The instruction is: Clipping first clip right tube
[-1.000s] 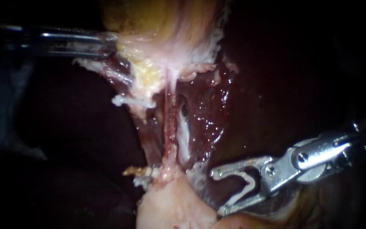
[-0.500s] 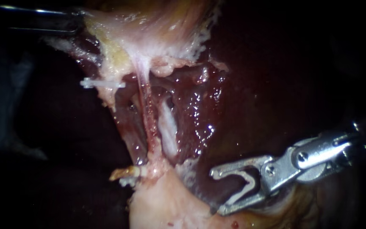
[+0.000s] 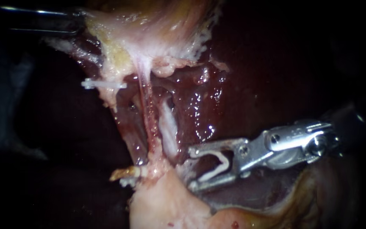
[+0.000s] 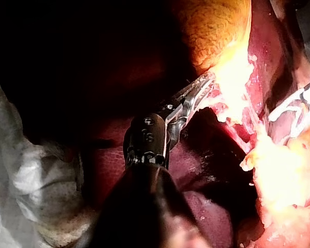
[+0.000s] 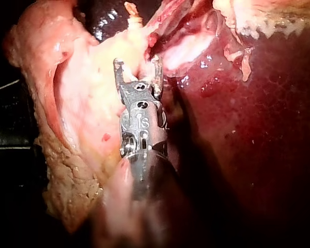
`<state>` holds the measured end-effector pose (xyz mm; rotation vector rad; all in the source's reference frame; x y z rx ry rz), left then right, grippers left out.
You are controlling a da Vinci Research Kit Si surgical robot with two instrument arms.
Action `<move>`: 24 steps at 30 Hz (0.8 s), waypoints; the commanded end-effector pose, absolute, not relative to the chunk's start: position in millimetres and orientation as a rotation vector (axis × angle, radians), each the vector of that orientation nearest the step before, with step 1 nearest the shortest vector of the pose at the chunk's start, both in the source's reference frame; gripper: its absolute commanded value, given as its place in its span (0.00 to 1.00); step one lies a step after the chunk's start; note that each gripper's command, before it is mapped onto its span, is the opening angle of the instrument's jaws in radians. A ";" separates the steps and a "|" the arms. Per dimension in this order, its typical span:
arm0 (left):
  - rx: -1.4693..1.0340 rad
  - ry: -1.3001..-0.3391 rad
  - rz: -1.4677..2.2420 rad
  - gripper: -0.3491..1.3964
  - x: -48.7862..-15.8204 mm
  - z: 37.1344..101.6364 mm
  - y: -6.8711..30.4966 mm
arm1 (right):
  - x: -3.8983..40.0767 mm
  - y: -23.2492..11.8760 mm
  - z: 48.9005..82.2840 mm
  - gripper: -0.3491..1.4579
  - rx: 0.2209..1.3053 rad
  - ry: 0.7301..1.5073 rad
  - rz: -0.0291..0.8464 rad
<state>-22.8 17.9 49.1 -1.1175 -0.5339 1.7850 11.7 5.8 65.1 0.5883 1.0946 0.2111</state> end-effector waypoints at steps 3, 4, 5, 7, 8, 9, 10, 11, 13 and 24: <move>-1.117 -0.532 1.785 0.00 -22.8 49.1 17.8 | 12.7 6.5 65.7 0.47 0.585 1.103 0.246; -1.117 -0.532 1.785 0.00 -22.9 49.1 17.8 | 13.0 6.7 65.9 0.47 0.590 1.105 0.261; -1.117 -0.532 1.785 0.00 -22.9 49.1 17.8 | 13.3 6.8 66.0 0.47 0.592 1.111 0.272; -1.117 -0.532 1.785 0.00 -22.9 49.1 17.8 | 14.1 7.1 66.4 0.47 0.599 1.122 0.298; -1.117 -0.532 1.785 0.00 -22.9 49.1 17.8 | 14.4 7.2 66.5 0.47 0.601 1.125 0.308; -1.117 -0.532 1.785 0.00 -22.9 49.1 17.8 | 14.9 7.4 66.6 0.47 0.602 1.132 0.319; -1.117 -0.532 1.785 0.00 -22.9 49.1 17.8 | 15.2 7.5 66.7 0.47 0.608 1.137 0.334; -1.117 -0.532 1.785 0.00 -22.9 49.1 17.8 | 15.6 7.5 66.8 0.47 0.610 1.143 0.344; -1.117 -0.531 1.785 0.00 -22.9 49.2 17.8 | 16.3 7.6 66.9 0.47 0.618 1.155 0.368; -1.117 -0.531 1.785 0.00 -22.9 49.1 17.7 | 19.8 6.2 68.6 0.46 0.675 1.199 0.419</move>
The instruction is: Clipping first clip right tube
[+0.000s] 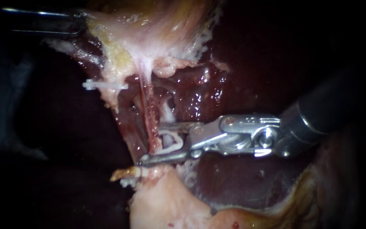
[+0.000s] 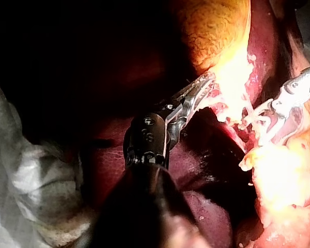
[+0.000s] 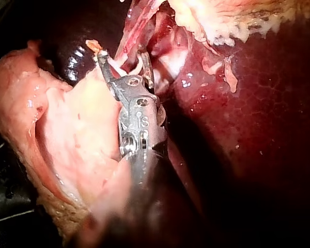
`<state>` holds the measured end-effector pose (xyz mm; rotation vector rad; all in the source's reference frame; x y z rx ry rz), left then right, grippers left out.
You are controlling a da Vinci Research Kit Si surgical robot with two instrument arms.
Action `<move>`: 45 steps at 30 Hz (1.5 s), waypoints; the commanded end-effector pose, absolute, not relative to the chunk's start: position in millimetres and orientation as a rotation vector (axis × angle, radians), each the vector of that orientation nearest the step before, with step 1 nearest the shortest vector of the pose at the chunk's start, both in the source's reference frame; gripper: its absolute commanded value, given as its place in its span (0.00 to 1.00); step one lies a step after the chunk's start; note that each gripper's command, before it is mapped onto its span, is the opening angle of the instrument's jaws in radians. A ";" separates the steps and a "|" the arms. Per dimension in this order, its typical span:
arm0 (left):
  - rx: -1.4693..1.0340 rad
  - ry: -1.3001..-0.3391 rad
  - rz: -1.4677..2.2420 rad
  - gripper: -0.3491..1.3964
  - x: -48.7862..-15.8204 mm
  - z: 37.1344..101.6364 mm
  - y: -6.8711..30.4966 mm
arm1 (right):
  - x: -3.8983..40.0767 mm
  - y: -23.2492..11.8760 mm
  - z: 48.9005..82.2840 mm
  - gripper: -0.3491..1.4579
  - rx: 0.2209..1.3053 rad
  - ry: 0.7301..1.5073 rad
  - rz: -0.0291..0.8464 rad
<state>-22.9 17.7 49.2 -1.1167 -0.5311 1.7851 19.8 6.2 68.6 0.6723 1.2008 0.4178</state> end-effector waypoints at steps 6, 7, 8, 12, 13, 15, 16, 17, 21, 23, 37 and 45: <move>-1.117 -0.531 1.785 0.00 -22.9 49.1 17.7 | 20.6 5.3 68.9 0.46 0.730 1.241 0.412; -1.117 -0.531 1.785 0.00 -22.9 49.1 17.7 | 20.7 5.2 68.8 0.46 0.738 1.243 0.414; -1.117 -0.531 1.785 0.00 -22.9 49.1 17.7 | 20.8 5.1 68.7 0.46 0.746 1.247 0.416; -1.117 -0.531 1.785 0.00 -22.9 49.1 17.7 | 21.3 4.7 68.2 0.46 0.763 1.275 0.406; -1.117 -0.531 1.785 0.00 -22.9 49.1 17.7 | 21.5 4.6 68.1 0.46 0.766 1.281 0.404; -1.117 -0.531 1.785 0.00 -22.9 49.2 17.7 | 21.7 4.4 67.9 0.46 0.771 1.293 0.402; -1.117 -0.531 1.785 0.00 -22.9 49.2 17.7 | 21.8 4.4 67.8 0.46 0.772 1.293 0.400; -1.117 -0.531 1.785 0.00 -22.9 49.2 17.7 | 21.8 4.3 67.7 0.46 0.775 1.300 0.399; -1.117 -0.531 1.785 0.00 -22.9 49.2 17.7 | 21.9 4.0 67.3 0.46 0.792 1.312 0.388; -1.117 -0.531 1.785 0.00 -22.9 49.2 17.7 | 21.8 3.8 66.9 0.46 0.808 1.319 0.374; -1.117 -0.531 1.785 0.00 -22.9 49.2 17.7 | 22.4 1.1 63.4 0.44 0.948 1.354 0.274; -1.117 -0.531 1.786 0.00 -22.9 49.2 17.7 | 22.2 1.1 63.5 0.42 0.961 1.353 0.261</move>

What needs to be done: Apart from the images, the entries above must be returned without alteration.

Answer section:
The instruction is: Clipping first clip right tube
[-1.000s] 
[-0.500s] 
[+0.000s] 
[+0.000s] 
[+0.000s] 
`<state>` holds the measured end-effector pose (xyz mm; rotation vector rad; all in the source's reference frame; x y z rx ry rz), left then right, grippers left out.
You are controlling a da Vinci Research Kit Si surgical robot with two instrument arms.
Action `<move>`: 24 steps at 30 Hz (0.8 s), waypoints; the commanded end-effector pose, absolute, not relative to the chunk's start: position in millimetres and orientation as a rotation vector (axis × angle, radians), each the vector of that orientation nearest the step before, with step 1 nearest the shortest vector of the pose at the chunk's start, both in the source's reference frame; gripper: its absolute commanded value, given as its place in its span (0.00 to 1.00); step one lies a step after the chunk's start; note that each gripper's command, before it is mapped onto its span, is the opening angle of the instrument's jaws in radians. A ";" separates the steps and a "|" the arms. Per dimension in this order, its typical span:
arm0 (left):
  - rx: -1.4693..1.0340 rad
  - ry: -1.3001..-0.3391 rad
  - rz: -1.4677..2.2420 rad
  - gripper: -0.3491..1.3964
  - x: -48.7862..-15.8204 mm
  - z: 37.1344..101.6364 mm
  - y: -6.8711..30.4966 mm
arm1 (right):
  - x: -3.8983..40.0767 mm
  - y: -23.2492..11.8760 mm
  - z: 48.9005..82.2840 mm
  - gripper: -0.3491..1.4579
  - rx: 0.2209..1.3053 rad
  - ry: 0.7301..1.5073 rad
  - rz: -0.0291..0.8464 rad
<state>-22.8 17.9 49.1 -1.1175 -0.5339 1.7850 11.7 5.8 65.1 0.5883 1.0946 0.2111</state> end-effector waypoints at steps 3, 4, 5, 7, 8, 9, 10, 11, 13 and 24: <move>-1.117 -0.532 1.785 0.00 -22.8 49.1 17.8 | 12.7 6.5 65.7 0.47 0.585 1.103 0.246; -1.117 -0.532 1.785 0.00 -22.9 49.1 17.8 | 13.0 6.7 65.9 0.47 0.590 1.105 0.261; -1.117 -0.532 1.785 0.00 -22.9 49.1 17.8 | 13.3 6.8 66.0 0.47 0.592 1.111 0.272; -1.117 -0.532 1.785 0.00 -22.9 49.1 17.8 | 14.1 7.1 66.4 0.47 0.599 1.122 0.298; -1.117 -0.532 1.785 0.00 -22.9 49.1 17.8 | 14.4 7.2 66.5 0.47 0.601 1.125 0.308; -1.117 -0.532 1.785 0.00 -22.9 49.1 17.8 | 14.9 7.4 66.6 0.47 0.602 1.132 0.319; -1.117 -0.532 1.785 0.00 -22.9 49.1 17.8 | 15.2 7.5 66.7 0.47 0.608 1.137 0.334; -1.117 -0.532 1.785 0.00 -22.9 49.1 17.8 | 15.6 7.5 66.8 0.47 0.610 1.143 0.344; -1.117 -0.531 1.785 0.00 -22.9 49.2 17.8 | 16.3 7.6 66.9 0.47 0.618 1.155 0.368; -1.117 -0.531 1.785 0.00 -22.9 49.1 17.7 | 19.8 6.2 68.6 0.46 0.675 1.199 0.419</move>
The instruction is: Clipping first clip right tube
[+0.000s] 
[+0.000s] 
[+0.000s] 
`<state>` holds the measured end-effector pose (xyz mm; rotation vector rad; all in the source's reference frame; x y z rx ry rz), left then right, grippers left out.
You are controlling a da Vinci Research Kit Si surgical robot with two instrument arms.
Action `<move>`: 45 steps at 30 Hz (1.5 s), waypoints; the commanded end-effector pose, absolute, not relative to the chunk's start: position in millimetres and orientation as a rotation vector (axis × angle, radians), each the vector of that orientation nearest the step before, with step 1 nearest the shortest vector of the pose at the chunk's start, both in the source's reference frame; gripper: its absolute commanded value, given as its place in its span (0.00 to 1.00); step one lies a step after the chunk's start; note that each gripper's command, before it is mapped onto its span, is the opening angle of the instrument's jaws in radians. A ";" separates the steps and a "|" the arms. Per dimension in this order, its typical span:
arm0 (left):
  - rx: -1.4693..1.0340 rad
  - ry: -1.3001..-0.3391 rad
  - rz: -1.4677..2.2420 rad
  - gripper: -0.3491..1.3964
  - x: -48.7862..-15.8204 mm
  - z: 37.1344..101.6364 mm
  - y: -6.8711..30.4966 mm
arm1 (right):
  - x: -3.8983..40.0767 mm
  - y: -23.2492..11.8760 mm
  - z: 48.9005..82.2840 mm
  - gripper: -0.3491..1.4579
  - rx: 0.2209..1.3053 rad
  - ry: 0.7301..1.5073 rad
  - rz: -0.0291..0.8464 rad
<state>-22.9 17.7 49.2 -1.1167 -0.5311 1.7851 19.8 6.2 68.6 0.6723 1.2008 0.4178</state> end-effector waypoints at steps 6, 7, 8, 12, 13, 15, 16, 17, 21, 23, 37 and 45: <move>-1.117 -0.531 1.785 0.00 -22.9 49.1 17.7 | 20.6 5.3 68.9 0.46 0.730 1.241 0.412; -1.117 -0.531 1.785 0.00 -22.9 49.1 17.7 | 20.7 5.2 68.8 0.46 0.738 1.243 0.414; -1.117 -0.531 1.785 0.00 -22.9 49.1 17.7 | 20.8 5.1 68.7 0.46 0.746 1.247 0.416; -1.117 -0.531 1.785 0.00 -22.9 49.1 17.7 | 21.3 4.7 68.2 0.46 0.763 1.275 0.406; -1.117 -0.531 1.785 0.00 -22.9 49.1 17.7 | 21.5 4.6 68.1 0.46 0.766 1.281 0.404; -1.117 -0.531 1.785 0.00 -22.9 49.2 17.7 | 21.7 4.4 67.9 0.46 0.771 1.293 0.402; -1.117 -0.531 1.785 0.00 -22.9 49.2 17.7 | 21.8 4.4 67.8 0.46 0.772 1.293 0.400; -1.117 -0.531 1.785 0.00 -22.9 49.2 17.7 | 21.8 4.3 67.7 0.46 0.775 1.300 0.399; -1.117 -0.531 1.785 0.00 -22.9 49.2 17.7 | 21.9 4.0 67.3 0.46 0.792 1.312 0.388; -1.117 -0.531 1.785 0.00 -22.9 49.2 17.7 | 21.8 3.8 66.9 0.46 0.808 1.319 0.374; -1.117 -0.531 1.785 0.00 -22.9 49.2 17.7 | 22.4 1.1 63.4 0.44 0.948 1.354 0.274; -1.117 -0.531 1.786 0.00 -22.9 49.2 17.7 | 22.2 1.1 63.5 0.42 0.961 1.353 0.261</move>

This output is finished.